Substitute Guarantor. The then Guarantor (the "Departing Guarantor") shall be released from obligations under Section 3 hereof on the following terms and conditions: (a) a Substitute Guarantor shall assume pursuant to a written instrument satisfactory to HPT all of the Guarantor's obligations hereunder; and (b) HPT shall receive an opinion of counsel satisfactory to HPT with respect to, among other things, the existence and good standing of the Substitute Guarantor and the due execution, delivery and enforceability of such assumption. Upon the satisfaction of the foregoing conditions and the expiration of all applicable preference or similar periods, HPT shall deliver a release to the Departing Guarantor of its obligations hereunder and the Substitute Guarantor shall be deemed the "Guarantor" hereunder.
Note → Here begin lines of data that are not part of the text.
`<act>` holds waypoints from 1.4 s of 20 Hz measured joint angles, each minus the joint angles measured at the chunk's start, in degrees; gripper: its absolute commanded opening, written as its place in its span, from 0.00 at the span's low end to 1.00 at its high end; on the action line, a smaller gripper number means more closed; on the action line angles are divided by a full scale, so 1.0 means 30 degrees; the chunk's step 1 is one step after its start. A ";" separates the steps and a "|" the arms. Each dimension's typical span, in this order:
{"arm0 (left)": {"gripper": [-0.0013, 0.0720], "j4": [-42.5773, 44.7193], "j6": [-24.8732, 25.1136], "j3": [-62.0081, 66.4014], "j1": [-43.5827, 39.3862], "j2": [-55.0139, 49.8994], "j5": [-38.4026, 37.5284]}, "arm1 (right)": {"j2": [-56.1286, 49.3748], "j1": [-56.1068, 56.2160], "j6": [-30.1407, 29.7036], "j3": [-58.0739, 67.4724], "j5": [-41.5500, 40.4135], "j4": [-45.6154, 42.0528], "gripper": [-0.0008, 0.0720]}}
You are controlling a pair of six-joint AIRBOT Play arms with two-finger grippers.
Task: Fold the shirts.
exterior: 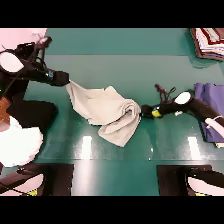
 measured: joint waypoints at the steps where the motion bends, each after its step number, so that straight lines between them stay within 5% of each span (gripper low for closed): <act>1: 0.05 0.0189 0.0000 0.0568 0.0000 0.0372 -0.0007 | 0.0452 -0.0277 0.0000 0.0831 0.0437 -0.0583 0.03; 8: 0.05 -0.0117 0.0007 0.7147 0.0000 0.4211 -0.0022 | 0.6295 -0.2929 0.0291 0.7766 0.2331 -0.3942 0.04; 17: 0.05 -0.1690 0.0007 1.4047 -0.0015 0.7031 0.0386 | 1.1759 -0.6003 0.0372 1.3245 0.3468 -0.4495 0.04; 28: 0.05 -0.0758 0.0000 0.9595 -0.0007 0.4299 -0.0313 | 0.8801 -0.7992 0.1158 1.2990 0.7715 -0.4357 0.04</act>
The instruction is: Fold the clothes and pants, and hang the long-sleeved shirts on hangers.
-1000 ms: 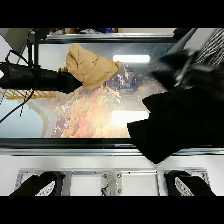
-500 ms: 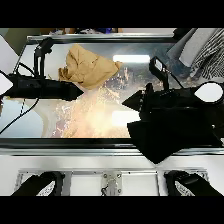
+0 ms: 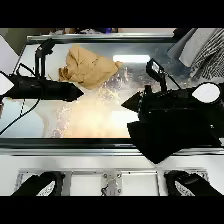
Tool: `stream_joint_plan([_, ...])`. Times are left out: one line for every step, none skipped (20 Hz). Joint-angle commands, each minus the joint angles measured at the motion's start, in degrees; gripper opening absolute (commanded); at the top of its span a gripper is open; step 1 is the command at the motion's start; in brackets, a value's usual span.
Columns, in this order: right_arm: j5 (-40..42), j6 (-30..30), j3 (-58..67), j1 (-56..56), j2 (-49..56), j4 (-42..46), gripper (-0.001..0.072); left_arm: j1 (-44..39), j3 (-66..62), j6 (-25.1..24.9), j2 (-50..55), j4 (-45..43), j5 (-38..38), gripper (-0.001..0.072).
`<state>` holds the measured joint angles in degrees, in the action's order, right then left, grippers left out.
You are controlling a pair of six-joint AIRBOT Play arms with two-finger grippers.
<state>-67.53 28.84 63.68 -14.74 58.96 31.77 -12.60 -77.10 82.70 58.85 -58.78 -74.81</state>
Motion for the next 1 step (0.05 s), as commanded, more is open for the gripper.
stream_joint_plan([0.00, 0.07, -0.02, -0.04, 0.02, -0.04, 0.0021, 0.04, 0.02, 0.04, -0.04, -0.02, 0.02, 0.0018])
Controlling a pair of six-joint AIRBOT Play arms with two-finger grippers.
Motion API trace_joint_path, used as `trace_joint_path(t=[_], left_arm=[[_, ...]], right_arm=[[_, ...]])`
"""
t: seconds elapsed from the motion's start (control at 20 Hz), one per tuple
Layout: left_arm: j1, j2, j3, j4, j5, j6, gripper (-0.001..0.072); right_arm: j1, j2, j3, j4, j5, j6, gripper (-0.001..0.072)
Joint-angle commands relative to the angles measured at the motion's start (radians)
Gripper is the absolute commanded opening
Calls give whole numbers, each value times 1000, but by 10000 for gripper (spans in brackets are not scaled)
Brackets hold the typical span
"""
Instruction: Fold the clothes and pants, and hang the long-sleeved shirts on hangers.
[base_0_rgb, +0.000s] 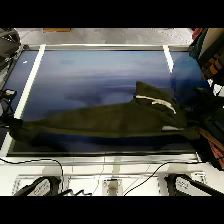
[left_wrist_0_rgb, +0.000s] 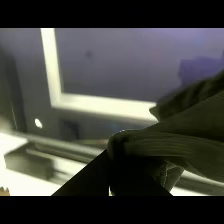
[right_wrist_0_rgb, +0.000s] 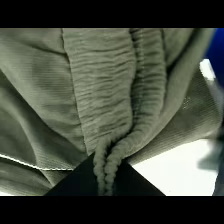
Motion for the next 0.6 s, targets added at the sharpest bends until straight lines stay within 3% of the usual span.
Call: trace_joint_path(t=[0.0,0.15,0.2,0.4,0.55], left_arm=[[50,0,-15,-61,-63,99,17],[58,0,-3,-78,-13,304,16],[41,0,19,-77,38,326,16],[-58,0,173,-44,299,335,17],[-112,1,279,-104,323,310,18]], right_arm=[[0,1,-92,-21,106,-3,29],[0,1,-172,-20,90,-3,28],[0,1,-185,-21,80,-3,28],[0,1,-192,-21,66,-3,28],[0,1,-192,-19,42,-2,28]])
Further, if the Substitute Guarantor has Provided Collateral or has (i) a tangible net worth determined in accordance with the Accounting Principles of not less than Seven Hundred Fifty Million Dollars ($750,000,000) and (ii) unencumbered assets with a fair market value of not less than One Hundred Million Dollars (exclusive of any note, instrument, security or claim issued by, against or in any way dependent on the credit of, an Affiliate of Guarantor), HPT shall return to the Departing Guarantor any letter of credit or cash delivered by the Departing Guarantor and held by HPT hereunder and shall direct the Collateral Agent to return to the Departing Guarantor any cash delivered by the Departing Guarantor and held by such Collateral Agent pursuant to the terms of the Collateral Agency Agreement.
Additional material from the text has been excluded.